Dear Editor,
PRESENTATION OF PAEDIATRIC TYPE 1 DIABETES IN MELBOURNE, AUSTRALIA DURING THE INITIAL STAGES OF THE COVID‐19 PANDEMIC
Since the commencement of social isolation in the COVID‐19 pandemic (first case, 25 January; restrictions commenced, 13 March), paediatric diabetes centres across Australia have voiced concerns about an apparent reduction in new presentations of type 1 diabetes mellitus (T1DM).
Reports from Italy and the USA have described delayed hospital presentations with severe diabetic ketoacidosis (DKA) at first presentation with T1DM during the COVID‐19 pandemic. 1 , 2 To date, there are no published Australian data on the impact of COVID‐19 on childhood T1DM presentations.
Combined, the Royal Children's Hospital Melbourne and Monash Children's Hospital oversee the management of the majority of paediatric T1DM in Victoria (~80%). 3 An audit of new presentations of T1DM (both total numbers and proportion presenting in DKA) was conducted across both sites from February to May for the years 2017–2020 inclusive. The severity of DKA at presentation (mild = pH 7.2–7.35, bicarbonate >10; moderate = pH 7.1–7.2, bicarbonate 5–10; severe = pH <7.1, bicarbonate <5) and admissions to the intensive care unit (ICU) were recorded.

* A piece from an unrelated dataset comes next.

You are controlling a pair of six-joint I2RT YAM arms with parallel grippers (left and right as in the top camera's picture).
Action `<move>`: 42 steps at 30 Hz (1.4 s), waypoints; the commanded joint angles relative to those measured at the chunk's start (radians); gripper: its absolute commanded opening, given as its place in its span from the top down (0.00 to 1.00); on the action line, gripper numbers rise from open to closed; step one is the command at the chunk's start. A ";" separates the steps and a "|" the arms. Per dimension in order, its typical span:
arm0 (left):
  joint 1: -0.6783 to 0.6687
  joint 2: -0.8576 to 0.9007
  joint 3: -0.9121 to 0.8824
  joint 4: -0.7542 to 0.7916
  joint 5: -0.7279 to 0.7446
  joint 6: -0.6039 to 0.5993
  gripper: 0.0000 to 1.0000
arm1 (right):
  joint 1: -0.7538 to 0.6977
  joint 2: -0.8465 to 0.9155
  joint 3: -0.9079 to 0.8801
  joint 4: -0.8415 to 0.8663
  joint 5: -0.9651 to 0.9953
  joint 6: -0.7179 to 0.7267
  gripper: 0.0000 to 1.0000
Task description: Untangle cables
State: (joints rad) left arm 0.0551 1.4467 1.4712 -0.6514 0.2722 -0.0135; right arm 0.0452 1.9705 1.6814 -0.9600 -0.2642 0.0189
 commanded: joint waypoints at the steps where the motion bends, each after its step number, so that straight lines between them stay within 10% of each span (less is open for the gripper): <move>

The absolute number of new presentations of T1DM between February and May in 2020 was similar to previous years, although 2019 represented an unexplained relative increase in numbers (Table 1). DKA severity and ICU admissions were similar for all years. Based on a combined estimation from 2017 to 2019, there was no difference between the expected rate of DKA (42.5 vs. 51.7%, P = 0.2) or severe DKA (37.2 vs. 43.3%, P = 0.5) in 2020. No individual was diagnosed with COVID‐19.
Table 1.
2017 | 2018 | 2019 | 2020 | p | |
---|---|---|---|---|---|
Number diagnosed (February–May), n | 58 | 57 | 89 | 58 | |
Male, n (%)† | 39 (67.2) | 29 (50.9) | 50 (56.2) | 32 (55.2) | 0.3 |
ICU admission, n (%)† | 8 (13.8) | 8 (14.6) | 9 (10.1) | 15 (25.9) | 0.07 |
DKA, n (%)† | 20 (34.5) | 25 (43.9) | 41 (46.1) | 30 (51.7) | 0.3 |
Mild† | 6 (30) | 10 (40) | 19 (46.3) | 6 (20) | 0.1 |
Moderate† | 4 (20) | 6 (24) | 9 (21.9) | 11 (36.7) | 0.5 |
Severe† | 10 (50) | 9 (36) | 13 (31.7) | 13 (43.3) | 0.5 |
Between year proportions were analysed using a χ2 test.
ICU, intensive care unit; DKA, diabetic ketoacidosis.
The overall incidence of paediatric T1DM is increasing, but total numbers and severity of presentations fluctuate over time. 4 Concerns regarding increased severity at presentation with paediatric T1DM (due a perceived reduction in access to health‐care services and broader community fear in the setting of the pandemic) have not been borne out in this data. While no statistical difference in the proportion of new presentations requiring ICU admission was seen in 2020, the twofold increase in ICU admissions may reflect the unexpected increase in bed capacity (possibly due to decreased surgical procedures and a reduction in ED presentations). The successful avoidance of the projected pandemic‐related health‐care crisis in Australia in the period reported herein may explain the difference compared to reports from more severely impacted regions. The potential impact of the COVID‐19 pandemic and subsequent societal changes on paediatric T1DM presentations in Australasia is not yet known and ongoing collaborative data collection at a national or Australasian level is required.
Conflict of interest: None declared.